Regia di Jacques Doniol-Valcroze vedi scheda film
All’indomani della morte della ricca possidente lady Henriette, il notaio Miguel convoca nel castello i tre nipotini della defunta: Jean-Paul, la sorella Séraphine e la loro cugina Miléna, che già abita nel maniero e non ha mai conosciuto i suoi co-eredi. In realtà, Jean-Paul potrà arrivare solo alcuni giorni dopo, cosa di cui è a conoscenza solo Séraphine, che si presenta all’appuntamento con il suo amante Robert, facendolo passare per il fratello. Alla gigantesca dimora accudisce il maggiordomo César, che corteggia con goffa ostinatezza Prudence, neo-assunta cameriera. Bastano poche ore per far nascere tra questi personaggi intrecci amorosi che mandano all’aria lo schema delle loro precedenti relazioni.

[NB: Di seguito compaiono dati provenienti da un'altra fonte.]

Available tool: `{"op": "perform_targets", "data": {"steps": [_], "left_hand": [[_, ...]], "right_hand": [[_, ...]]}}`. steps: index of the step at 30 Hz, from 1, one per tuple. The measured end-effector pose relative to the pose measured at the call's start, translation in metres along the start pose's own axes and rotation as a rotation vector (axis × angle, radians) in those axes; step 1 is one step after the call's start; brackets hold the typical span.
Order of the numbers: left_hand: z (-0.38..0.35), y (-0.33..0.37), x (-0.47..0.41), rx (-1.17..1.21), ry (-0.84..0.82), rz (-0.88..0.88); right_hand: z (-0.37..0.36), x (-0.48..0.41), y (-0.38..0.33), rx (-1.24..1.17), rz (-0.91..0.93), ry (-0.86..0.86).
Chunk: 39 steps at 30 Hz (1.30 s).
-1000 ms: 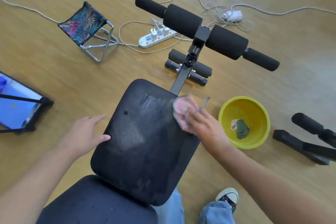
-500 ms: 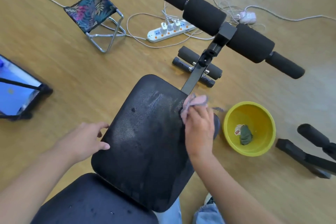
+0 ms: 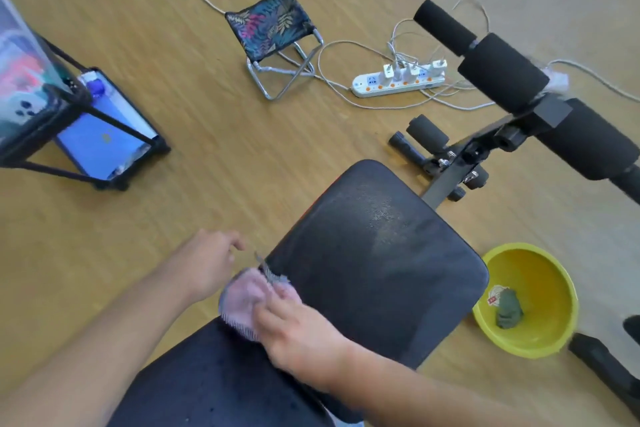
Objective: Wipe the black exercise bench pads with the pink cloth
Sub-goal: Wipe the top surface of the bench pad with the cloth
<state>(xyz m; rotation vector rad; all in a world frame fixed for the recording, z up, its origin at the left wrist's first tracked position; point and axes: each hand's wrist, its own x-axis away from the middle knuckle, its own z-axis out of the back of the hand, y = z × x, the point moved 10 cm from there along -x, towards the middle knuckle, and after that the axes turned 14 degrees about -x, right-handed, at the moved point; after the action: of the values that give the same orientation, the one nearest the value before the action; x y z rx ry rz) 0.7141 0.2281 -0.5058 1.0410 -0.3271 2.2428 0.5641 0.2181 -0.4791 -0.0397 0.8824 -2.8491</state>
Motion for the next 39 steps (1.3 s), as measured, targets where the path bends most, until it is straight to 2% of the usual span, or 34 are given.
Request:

Fa sorridere l’idea che alla sua uscita questa innocua commedia del 1960 abbia suscitato reazioni indignate e polemiche da parte di critici benpensanti. L’equivoco è ben rappresentato dalla fuorviante traduzione del titolo originale “L’eau à la bouche”, letteralmente “l’acquolina in bocca”, che in italiano diventa “Le gattine”, alludendo a chissà quali rappresentazioni e comportamenti da parte delle interpreti femminili. La vicenda ha certamente un sapore libertino, ma di stile letterario. Direi che, a livello di immagini si tratta di un film addirittura casto. Ritengo più corretto soffermarsi sugli aspetti che lo rendono interessante, fermo restando che si tratta di una pellicola leggera leggera e senza pretese. Di sicuro impatto è l’ambientazione nel magnifico castello di stile barocco valorizzato al meglio da Roger Fellous, direttore della fotografia scelto cinque anni dopo da Luis Bunuel per il suo “Diario di una cameriera”. Due scenari simili tra loro per due film ovviamente non paragonabili. Quello di Bunuel è un’opera d’arte, questo una modesta pochade. Il gruppetto di attori si presta al gioco senza brillare, fatta eccezione per il maggiordomo César interpretato da Michel Galabru e per la graziosa Prudence, personaggio al quale Bernadette Lafont conferisce una gioiosa e discreta sensualità. La regia del film non va oltre l’ordinaria anche se onesta amministrazione. Benché co-fondatore insieme a André Bazin dei Cahiers du Cinéma, Jacques Doniol-Valcroze non sarà ricordato come regista di rilievo della Nouvelle Vague. Tra i suoi modesti titoli questo è forse il migliore, forse anche in virtù della colonna sonora affidata a Serge Gainsbourg. Siamo ancora all’inizio della carriera del geniale compositore cantante e paroliere francese, la fase più jazzistica, che ben si adatta al contesto generale del film. La canzone fu scritta specificamente per questa occasione, fu pubblicata una settimana dopo l’uscita della pellicola e ottenne un successo non trascurabile.